Published: July 24, 2019
Last Modified: August 28, 2023
Author: Ask Truckload

The dairy chain supply chain can be a complicated process. Milk and dairy products need to travel from farm to plant, then from plant to store. Figuring out dairy logistics can be daunting, especially when you consider government regulations and more. Learn about dairy logistics and get your milk on the moo-ve. 

Dairy logistics involves the transport of milk, cheese and other dairy products. The goal in dairy logistics is to keep the product clean, keep the product cold and keep the product moving. In most cases, milk is transported by the truckload in tanker trucks. These insulated, sealed trucks are an essential part of the dairy logistics process. 

Dairy Logistics in California

California is a key piece of the ice cream pie when it comes to dairy within the United States. It has been the largest dairy-producing state in the country since 1993 and dairy is the top agricultural product in the state. This means that dairy production is big business in the Golden State.

California accounts for 18% – 20% of the United States milk production. Milk is the largest California farming commodity based on revenue (putting it slightly above almonds) and it ranks first in the United States for the production of milk, nonfat dry milk, yogurt, butter, ice cream and whey protein concentrate. 

Dairy products in your local grocery store like milk, butter, yogurt, ice cream and cheese start out on California farms. Most California dairy farms are family-owned businesses, rather than big corporations. California milk and milk products from family-owned farms have generated over $63 billion in economic activity for the state.
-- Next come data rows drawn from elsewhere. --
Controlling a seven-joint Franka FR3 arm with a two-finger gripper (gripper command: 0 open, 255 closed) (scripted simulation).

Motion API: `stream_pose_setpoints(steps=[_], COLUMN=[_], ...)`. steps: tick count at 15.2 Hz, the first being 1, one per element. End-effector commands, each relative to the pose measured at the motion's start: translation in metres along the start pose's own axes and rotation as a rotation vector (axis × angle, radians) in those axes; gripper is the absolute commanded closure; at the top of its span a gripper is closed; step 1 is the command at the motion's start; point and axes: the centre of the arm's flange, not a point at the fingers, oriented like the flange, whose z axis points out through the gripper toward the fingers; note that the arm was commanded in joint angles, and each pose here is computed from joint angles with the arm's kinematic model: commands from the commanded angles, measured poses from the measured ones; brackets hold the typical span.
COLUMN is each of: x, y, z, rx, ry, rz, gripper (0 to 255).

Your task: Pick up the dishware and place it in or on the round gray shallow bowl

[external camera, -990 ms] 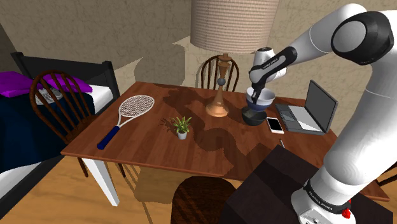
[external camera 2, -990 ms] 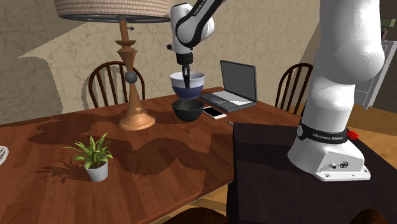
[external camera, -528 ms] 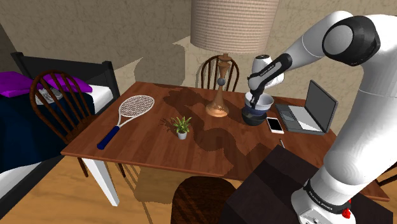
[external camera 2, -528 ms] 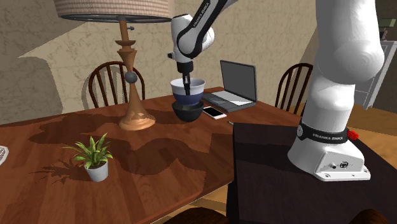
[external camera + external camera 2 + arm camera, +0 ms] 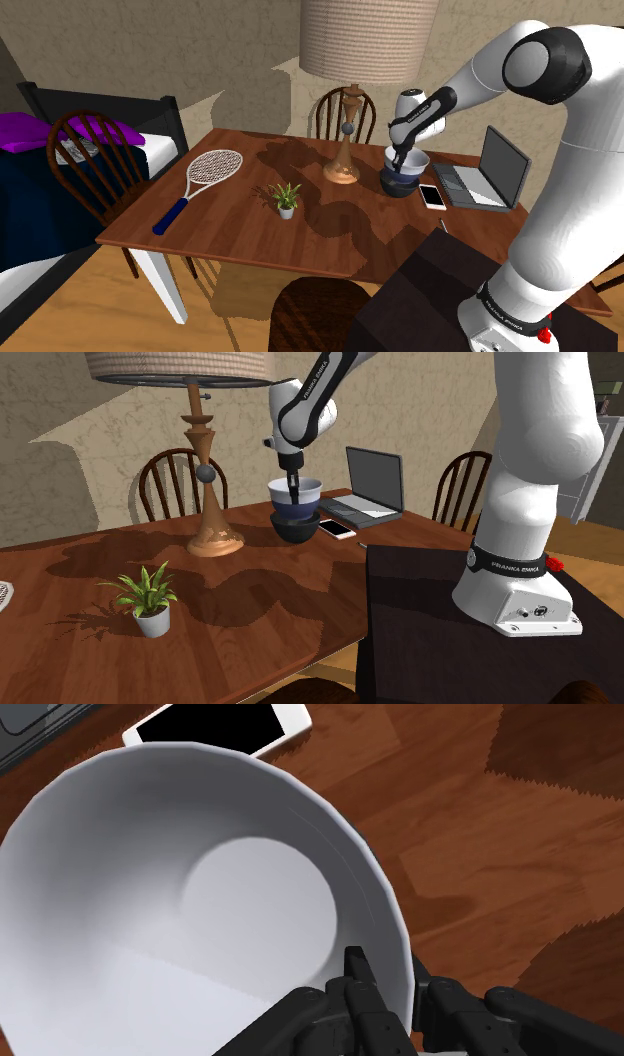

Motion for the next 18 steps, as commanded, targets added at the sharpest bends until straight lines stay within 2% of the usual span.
stream_pose_setpoints(steps=[1,6,10,18], x=[0.000,0.000,0.000,0.000], y=[0.000,0.000,0.000,0.000], z=[0.000,-0.001,-0.051,-0.050], rx=[-0.001,-0.001,-0.001,-0.001], ry=[0.001,0.001,0.001,0.001], rz=[0.000,0.000,0.000,0.000], gripper=[0,0,0,0])
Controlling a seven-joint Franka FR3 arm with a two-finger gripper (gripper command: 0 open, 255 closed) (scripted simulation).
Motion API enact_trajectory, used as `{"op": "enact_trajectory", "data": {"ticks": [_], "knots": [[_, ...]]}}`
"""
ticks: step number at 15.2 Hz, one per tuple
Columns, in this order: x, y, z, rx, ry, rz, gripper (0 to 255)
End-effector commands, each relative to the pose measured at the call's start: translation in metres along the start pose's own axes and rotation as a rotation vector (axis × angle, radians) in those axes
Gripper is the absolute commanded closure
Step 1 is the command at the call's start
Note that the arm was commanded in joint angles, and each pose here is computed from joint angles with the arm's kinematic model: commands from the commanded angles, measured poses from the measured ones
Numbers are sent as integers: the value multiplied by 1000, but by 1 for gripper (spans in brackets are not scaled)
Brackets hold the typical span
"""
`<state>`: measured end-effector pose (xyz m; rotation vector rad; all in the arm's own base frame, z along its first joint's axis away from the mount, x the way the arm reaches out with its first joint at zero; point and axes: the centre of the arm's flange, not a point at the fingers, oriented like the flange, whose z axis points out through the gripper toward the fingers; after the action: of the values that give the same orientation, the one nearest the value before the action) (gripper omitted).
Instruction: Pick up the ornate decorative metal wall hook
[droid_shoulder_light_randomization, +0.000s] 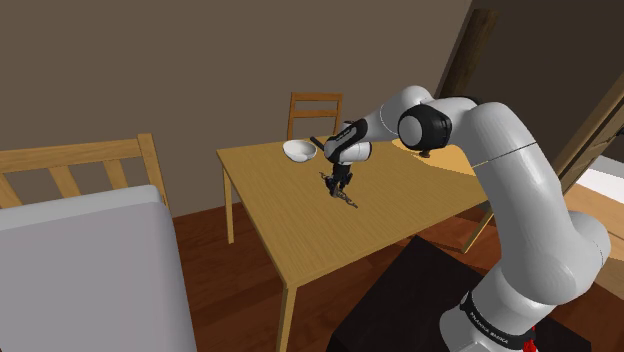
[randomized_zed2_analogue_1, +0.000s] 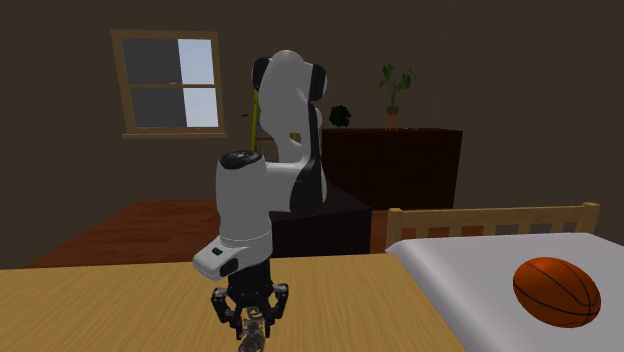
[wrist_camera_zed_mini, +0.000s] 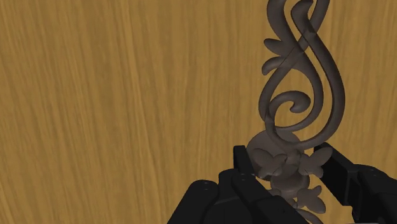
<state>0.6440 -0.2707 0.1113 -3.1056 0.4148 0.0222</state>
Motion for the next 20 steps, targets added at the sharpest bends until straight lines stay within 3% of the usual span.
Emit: {"op": "enact_trajectory", "data": {"ticks": [1, 8, 20], "knots": [[0, 1, 1, -1, -1, 1, 255], [0, 1, 1, -1, -1, 1, 255], [-1, 0, -63, -1, -1, 1, 255]]}}
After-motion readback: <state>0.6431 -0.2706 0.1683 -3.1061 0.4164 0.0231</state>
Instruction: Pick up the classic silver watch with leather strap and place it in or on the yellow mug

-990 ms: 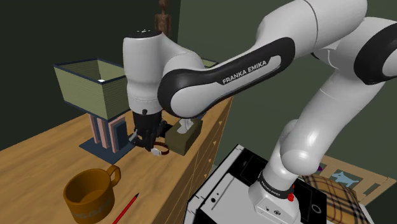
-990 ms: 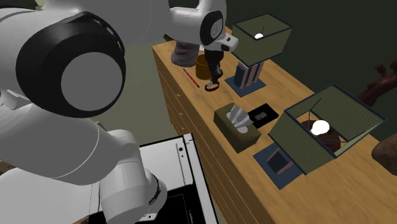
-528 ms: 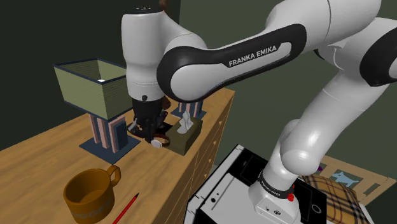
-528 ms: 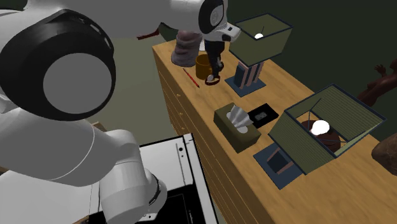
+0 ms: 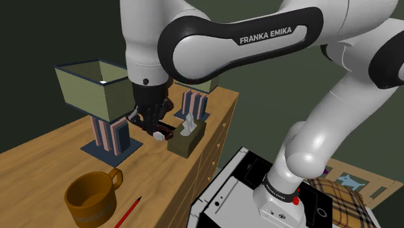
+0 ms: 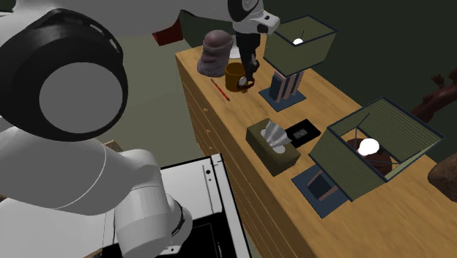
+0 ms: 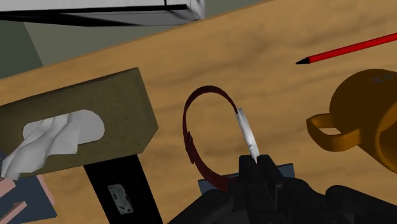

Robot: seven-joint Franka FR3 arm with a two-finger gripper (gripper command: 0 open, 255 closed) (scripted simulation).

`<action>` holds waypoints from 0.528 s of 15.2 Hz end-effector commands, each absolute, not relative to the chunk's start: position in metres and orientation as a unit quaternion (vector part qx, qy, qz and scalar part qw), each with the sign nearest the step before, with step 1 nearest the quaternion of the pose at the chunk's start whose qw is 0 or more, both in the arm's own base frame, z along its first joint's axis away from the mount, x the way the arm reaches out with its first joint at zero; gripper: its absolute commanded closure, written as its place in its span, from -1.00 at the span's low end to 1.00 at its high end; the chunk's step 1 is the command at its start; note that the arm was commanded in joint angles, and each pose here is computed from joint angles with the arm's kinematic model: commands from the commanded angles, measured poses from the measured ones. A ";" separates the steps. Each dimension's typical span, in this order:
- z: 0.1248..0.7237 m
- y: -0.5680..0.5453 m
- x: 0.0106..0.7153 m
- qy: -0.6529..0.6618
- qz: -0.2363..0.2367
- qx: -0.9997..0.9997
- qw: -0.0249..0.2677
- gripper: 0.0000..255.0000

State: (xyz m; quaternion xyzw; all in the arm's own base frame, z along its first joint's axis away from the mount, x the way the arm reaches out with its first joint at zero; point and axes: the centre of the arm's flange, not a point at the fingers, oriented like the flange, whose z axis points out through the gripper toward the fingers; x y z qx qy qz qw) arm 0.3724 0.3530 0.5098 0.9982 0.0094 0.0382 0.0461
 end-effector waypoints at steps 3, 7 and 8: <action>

Dairy Logistics in New York

Dairy products account for a huge portion of agricultural shipments from New York, and that plays a large role in their economy. New York has over 4,000 different dairy farms, both family-owned and large-scale operations, and is the 3rd largest producer of milk and dairy products in the U.S. 

Dairy is the largest portion of agricultural shipments from New York, providing the state with $2.7 billion in sales each year. That makes dairy farming provide 45% of all agricultural sales in the state! New York is also the number 1 producer of cottage cheese (26.7%) and sour cream (19.5%) in the nation, with large market shares in yogurt, milk, and other cheeses as well.  

Understanding dairy farm logistics, and how those products end up on your grocery shelf, means you need to know a little about how the dairy industry works.

Dairy Logistics in Pennsylvania

Dairy products are the most valuable type of agricultural commodity sold in Pennsylvania. The dairy industry in Pennsylvania produces annual revenue of almost $2 billion, making it worth roughly a third of the state’s entire agricultural revenue! In addition to that impressive statistic, 99% of all Pennsylvania dairy farms are family-owned.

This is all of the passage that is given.